Nonhydrodynamic quasinormal modes and equilibration of a baryon dense holographic QGP with a critical point

We compute the homogeneous limit of nonhydrodynamic quasinormal modes (QNMs) of a phenomenologically realistic Einstein-Maxwell-Dilaton (EMD) holographic model for the quark-gluon plasma (QGP) that is able to i) quantitatively describe state-of-the-art lattice results for the QCD equation of state and higher-order baryon susceptibilities with $2+1$ flavors and physical quark masses up to the highest values of the baryon chemical potential currently reached in lattice simulations, ii) describe the nearly perfect fluidity of the strongly coupled QGP produced in ultrarelativistic heavy-ion collisions, and iii) give a very good description of the bulk viscosity extracted via some recent Bayesian analyses of hydrodynamical descriptions of heavy-ion experimental data. This EMD model has been recently used to predict the location of the QCD critical point in the QCD phase diagram, which was found to be within the reach of upcoming low-energy heavy-ion collisions. The lowest quasinormal modes of the $SO(3)$ rotationally invariant quintuplet, triplet, and singlet channels evaluated in the present work provide upper bounds for characteristic equilibration times describing how fast the dense medium returns to thermal equilibrium after being subjected to small disturbances. We find that the equilibration times in the different channels approach each other at high temperatures, but they are well separated at the critical point. Moreover, in most cases, these equilibration times decrease with increasing baryon chemical potential while keeping the temperature fixed.

Figure 1

Sixth- and eighth-order dimensionless baryon susceptibilities ${\chi }_n\equiv {\partial }^n(P/T^4)/\partial ({\mu }_B/T{)}^n$ predicted by the EMD model in Ref. [24] compared to the very recent lattice QCD results from Ref. [62].

Figure 2

Absolute value of the real part of the lowest QNM in the $SO(3)$ quintuplet channel (top left), the imaginary part of the lowest QNM (top right), the dimensionless combination given by the temperature times the equilibration time (bottom left), and the equilibration time measured in units of fm/$c$ (bottom right) as functions of temperature for different values of the baryon chemical potential.

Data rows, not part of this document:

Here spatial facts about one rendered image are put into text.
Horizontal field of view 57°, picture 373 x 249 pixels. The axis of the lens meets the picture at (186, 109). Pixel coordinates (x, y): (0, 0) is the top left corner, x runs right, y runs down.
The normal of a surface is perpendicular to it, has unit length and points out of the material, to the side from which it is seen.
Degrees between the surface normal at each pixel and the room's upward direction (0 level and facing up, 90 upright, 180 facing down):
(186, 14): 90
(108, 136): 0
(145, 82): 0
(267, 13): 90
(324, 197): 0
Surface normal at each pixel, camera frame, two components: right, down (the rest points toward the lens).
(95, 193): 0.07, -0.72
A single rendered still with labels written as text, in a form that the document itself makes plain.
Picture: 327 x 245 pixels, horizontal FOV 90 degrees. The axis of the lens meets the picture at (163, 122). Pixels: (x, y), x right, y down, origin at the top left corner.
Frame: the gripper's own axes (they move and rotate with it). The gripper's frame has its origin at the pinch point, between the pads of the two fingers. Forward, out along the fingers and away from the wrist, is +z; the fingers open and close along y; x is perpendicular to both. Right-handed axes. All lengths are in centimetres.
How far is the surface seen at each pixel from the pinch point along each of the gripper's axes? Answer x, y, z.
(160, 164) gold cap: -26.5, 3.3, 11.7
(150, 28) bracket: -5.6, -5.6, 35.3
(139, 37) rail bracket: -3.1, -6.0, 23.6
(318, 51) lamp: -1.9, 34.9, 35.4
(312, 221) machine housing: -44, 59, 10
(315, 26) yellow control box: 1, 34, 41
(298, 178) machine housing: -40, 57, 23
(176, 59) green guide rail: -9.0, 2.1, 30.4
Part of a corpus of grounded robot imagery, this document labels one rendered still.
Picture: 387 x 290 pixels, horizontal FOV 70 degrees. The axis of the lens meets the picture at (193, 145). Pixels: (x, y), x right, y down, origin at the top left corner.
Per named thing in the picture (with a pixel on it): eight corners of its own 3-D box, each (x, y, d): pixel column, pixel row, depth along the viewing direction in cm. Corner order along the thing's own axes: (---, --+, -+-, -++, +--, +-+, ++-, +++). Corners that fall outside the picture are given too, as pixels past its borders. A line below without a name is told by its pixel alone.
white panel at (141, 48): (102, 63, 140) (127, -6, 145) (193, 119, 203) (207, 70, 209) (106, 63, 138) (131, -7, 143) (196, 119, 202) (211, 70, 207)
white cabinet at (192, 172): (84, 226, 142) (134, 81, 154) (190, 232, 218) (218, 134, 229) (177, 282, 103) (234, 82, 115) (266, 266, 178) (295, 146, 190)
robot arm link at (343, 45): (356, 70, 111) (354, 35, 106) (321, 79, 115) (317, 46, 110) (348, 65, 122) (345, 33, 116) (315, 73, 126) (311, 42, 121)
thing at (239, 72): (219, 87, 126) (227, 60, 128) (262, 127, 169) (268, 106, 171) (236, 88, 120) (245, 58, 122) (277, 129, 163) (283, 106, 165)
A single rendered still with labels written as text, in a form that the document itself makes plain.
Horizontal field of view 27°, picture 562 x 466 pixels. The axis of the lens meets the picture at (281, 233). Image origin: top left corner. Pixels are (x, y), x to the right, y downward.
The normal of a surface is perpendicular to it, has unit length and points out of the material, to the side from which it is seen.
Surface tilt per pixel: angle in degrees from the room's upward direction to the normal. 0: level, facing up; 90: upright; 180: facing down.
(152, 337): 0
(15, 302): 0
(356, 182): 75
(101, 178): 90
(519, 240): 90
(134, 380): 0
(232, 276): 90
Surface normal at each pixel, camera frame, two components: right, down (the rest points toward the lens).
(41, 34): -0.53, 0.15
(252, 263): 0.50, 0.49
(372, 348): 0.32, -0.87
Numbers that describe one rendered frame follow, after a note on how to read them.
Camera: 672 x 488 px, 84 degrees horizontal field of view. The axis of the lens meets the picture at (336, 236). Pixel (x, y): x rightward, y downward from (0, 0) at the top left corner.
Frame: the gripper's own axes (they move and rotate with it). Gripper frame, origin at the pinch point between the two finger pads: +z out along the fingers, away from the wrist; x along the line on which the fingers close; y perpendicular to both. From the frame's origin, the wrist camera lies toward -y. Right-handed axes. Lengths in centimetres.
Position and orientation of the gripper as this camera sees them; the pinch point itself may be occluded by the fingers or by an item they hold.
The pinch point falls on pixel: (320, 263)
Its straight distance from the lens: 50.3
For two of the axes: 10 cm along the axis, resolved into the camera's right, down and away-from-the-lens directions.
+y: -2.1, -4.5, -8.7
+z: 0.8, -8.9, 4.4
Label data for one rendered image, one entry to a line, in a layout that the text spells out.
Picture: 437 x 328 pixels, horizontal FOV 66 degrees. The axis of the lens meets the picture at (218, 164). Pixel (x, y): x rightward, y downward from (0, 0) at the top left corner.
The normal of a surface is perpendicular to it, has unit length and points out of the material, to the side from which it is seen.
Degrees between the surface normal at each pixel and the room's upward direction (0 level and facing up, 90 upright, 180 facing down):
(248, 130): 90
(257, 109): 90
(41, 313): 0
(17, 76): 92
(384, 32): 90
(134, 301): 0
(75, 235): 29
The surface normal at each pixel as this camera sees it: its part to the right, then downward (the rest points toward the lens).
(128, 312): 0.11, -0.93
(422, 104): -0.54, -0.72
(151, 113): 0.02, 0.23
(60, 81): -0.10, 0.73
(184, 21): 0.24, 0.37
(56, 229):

In the upper panels we plot both the calculated points and the interpolated curves between them.

Figure 3

Absolute value of the real part of the lowest QNM in the $SO(3)$ triplet channel (top left), the imaginary part of the lowest QNM (top right), the dimensionless combination given by the temperature times the equilibration time (bottom left), and the equilibration time measured in units of $\mathrm{fm}/c$ (bottom right) as functions of temperature for different values of the baryon chemical potential. In the upper panels we plot both the calculated points and the interpolated curves between them.

Figure 4

In the upper panels we zoom in on the region containing the crossing point for the equilibration time in the $SO(3)$ triplet channel. In the bottom panel we plot the result for the baryon DC conductivity, which also displays a crossing point (although at a lower temperature).

Figure 5

Absolute value of the real part of the lowest QNM in the $SO(3)$ singlet channel (top left), the imaginary part of the lowest QNM (top right), the dimensionless combination given by the temperature times the equilibration time (bottom left), and the equilibration time measured in units of fm/$c$ (bottom right) as functions of temperature for different values of the baryon chemical potential. In the upper panels we plot both the calculated points and the interpolated curves between them.

Figure 6

Grid of backgrounds generated in the plane of initial conditions (left) and in the $(T,{\mu }_B)$ plane (right). The background corresponding to the critical point in the phase diagram is highlighted by the red circle in both panels.